|What motivates us? What would motivate AI?|
As we see more and more advanced specialized AI doing things like winning chess and go, performing complex object recognition, predicting human behavior and preferences, driving cars, and so on, people are coming across to this line of thinking as being the most likely outcome. Of course there are always the religious and spiritual types who will insist on souls, non-materialism and any other argument they can find to discredit the idea of machines reaching human levels of intelligence, but these views are declining as people are seeing in front of their own eyes what machines are already capable of.
So it was with this background that I found myself quite surprised that, while on a run thinking about issues of free will and human motivation, I thought of something that gives me real pause for the first time about just how possible self aware AI may actually be. I'm still not sure how sound the argument is, but I'd like to present the idea here because I think it's quite interesting.

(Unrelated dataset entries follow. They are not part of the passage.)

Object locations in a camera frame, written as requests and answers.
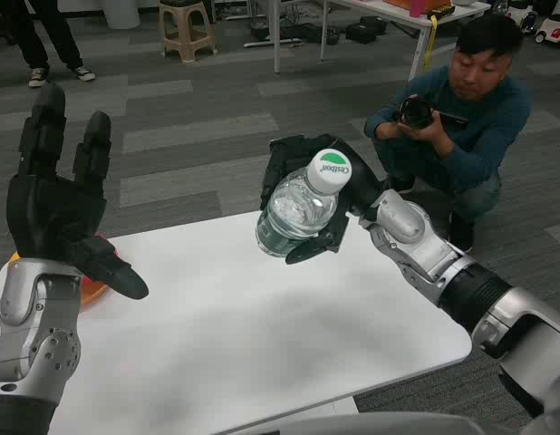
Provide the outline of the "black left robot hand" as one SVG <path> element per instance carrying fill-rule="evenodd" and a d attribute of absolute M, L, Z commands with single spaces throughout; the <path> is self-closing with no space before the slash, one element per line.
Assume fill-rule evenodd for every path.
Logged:
<path fill-rule="evenodd" d="M 111 154 L 111 119 L 96 111 L 77 145 L 73 179 L 58 175 L 62 154 L 65 93 L 48 83 L 25 120 L 20 159 L 7 192 L 6 221 L 19 256 L 63 262 L 93 281 L 130 299 L 145 298 L 149 289 L 114 245 L 98 236 L 107 201 L 103 183 Z"/>

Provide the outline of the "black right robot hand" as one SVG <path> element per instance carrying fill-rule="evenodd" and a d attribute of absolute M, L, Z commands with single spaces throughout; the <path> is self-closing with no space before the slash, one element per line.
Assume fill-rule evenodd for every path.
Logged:
<path fill-rule="evenodd" d="M 361 215 L 383 191 L 365 160 L 330 134 L 269 143 L 256 241 L 263 252 L 295 265 L 338 252 L 348 213 Z"/>

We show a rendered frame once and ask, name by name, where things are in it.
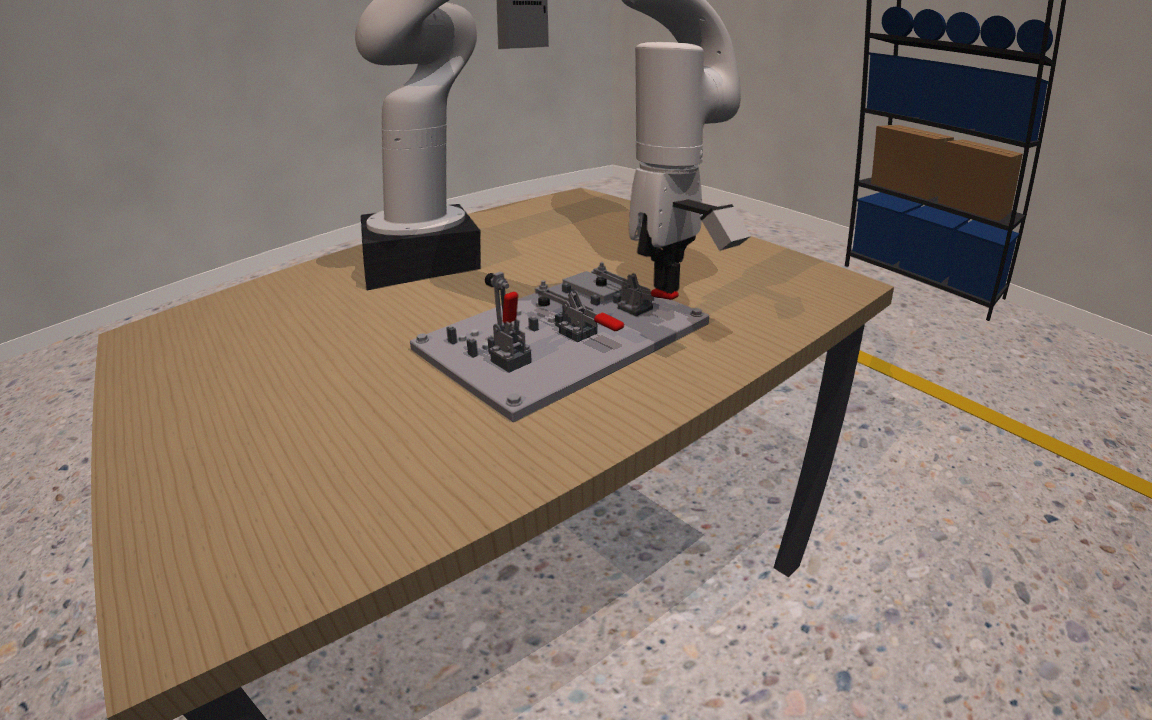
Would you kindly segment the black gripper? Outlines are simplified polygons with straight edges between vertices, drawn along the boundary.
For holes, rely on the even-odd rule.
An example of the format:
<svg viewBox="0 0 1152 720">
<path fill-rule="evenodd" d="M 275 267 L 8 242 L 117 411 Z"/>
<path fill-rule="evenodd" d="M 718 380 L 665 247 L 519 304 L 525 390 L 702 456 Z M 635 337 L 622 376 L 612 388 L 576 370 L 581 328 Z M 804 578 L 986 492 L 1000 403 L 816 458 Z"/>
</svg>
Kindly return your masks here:
<svg viewBox="0 0 1152 720">
<path fill-rule="evenodd" d="M 702 228 L 702 214 L 673 209 L 673 202 L 687 199 L 702 202 L 698 165 L 666 169 L 647 167 L 641 161 L 634 176 L 628 236 L 639 241 L 637 253 L 654 262 L 657 290 L 679 291 L 680 263 L 684 262 L 685 247 Z"/>
</svg>

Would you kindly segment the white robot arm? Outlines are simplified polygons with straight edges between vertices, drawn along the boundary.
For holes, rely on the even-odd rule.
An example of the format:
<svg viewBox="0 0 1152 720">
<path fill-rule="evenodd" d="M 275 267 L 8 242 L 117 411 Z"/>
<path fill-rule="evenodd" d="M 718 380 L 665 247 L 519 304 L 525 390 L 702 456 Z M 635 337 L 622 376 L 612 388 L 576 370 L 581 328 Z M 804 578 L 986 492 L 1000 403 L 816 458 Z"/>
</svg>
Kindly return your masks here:
<svg viewBox="0 0 1152 720">
<path fill-rule="evenodd" d="M 448 1 L 372 0 L 358 18 L 355 41 L 364 59 L 417 65 L 381 105 L 384 211 L 369 217 L 369 232 L 426 234 L 465 222 L 465 211 L 445 209 L 445 123 L 450 86 L 473 53 L 477 29 L 470 12 Z M 735 118 L 741 101 L 730 33 L 707 0 L 622 3 L 658 20 L 679 41 L 635 47 L 636 159 L 666 169 L 702 164 L 703 126 Z M 719 251 L 751 237 L 732 204 L 687 199 L 673 209 L 703 214 Z"/>
</svg>

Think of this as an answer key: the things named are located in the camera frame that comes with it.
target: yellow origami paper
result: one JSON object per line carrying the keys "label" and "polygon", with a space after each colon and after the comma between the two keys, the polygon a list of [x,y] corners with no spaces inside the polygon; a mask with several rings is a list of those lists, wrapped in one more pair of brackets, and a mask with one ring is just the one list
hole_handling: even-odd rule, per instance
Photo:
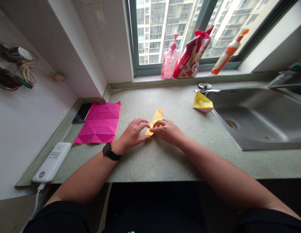
{"label": "yellow origami paper", "polygon": [[[162,114],[163,114],[163,109],[157,109],[157,111],[156,111],[156,113],[154,115],[154,118],[152,119],[151,123],[149,124],[151,128],[154,126],[154,123],[156,121],[163,119],[162,118]],[[145,133],[145,135],[149,135],[149,136],[151,136],[153,134],[154,134],[154,132],[151,132],[149,129],[147,129],[147,131]]]}
{"label": "yellow origami paper", "polygon": [[193,108],[200,110],[204,113],[208,113],[213,110],[213,103],[201,92],[197,92],[195,100],[193,102]]}

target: folded paper
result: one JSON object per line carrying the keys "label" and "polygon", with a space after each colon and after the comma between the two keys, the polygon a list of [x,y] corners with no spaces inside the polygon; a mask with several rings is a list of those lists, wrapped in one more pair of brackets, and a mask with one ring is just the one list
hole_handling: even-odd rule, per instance
{"label": "folded paper", "polygon": [[93,103],[85,124],[74,143],[108,143],[116,137],[121,101],[118,103]]}
{"label": "folded paper", "polygon": [[[154,118],[152,119],[151,123],[149,124],[151,128],[154,126],[154,123],[156,121],[163,119],[162,118],[162,114],[163,114],[163,109],[157,109],[157,111],[156,111],[156,113],[154,115]],[[147,131],[145,133],[145,135],[149,135],[149,136],[151,136],[153,134],[154,134],[154,132],[151,132],[149,129],[147,129]]]}
{"label": "folded paper", "polygon": [[201,92],[197,92],[195,100],[193,102],[193,108],[208,113],[213,110],[213,103],[207,97],[205,97]]}

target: dark floor
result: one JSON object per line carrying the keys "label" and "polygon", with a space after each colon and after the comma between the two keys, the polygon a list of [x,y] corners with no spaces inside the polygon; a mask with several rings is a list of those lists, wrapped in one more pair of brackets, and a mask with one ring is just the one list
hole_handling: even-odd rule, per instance
{"label": "dark floor", "polygon": [[[260,180],[259,182],[301,216],[301,179]],[[223,202],[205,182],[195,182],[195,186],[208,232],[233,232],[237,219],[236,211]],[[107,185],[104,186],[101,195],[87,207],[91,233],[96,233],[98,230],[107,189]]]}

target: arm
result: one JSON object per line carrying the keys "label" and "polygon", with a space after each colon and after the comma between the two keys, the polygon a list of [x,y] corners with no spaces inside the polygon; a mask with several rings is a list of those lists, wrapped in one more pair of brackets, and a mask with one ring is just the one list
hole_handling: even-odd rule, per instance
{"label": "arm", "polygon": [[274,209],[301,220],[301,217],[258,181],[195,140],[186,137],[172,121],[159,120],[150,130],[159,138],[179,147],[210,187],[234,208]]}
{"label": "arm", "polygon": [[[150,136],[140,137],[140,132],[145,127],[150,128],[148,121],[145,119],[139,118],[132,121],[121,137],[111,144],[112,151],[115,154],[122,155],[129,148],[149,139]],[[88,204],[100,192],[116,163],[117,161],[104,156],[101,151],[68,177],[47,201],[46,205],[55,201]]]}

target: stainless steel sink
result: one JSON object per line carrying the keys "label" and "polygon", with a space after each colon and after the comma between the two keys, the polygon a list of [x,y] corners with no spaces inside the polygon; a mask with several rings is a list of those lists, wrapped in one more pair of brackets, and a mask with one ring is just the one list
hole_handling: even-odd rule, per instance
{"label": "stainless steel sink", "polygon": [[263,88],[206,96],[213,101],[212,112],[242,150],[301,149],[301,102]]}

The first thing to discuss is what motivates us to do anything. Getting out of bed in the morning, eating food, doing your job, not robbing a person you see on the street. Human motivation is a complicated web of emotions, desires and reasoning, but I think it all actually boils down to one simple thing: we always do what we think will make us happiest now.
I know, that sounds way too oversimplified, right, and probably not always true? But if you think it through you'll see that it might actually cover everything. There are simple cases like if you subject yourself to something painful or very uncomfortable, like touching a hot stove, walking on a sprained ankle, or running fast for as long as possible. The unpleasant sensations flood our brains, and we might, in the case of the hot stove, immediately react without conscious thought. For a sprained ankle or running, we make a conscious choice to keep doing it, but we will stop unless we have some competing desire that is greater than the desire not to be in pain. Perhaps you have the pride of winning a bet, or you have friends watching and you don't want to look like a wimp. In these cases, you persevere with the pain because you think those other things will make you happier. But unless you simply end up collapsing with total loss of body control, you reach a point where the pain becomes too great and you're no longer able to convince yourself that it's worth putting up with.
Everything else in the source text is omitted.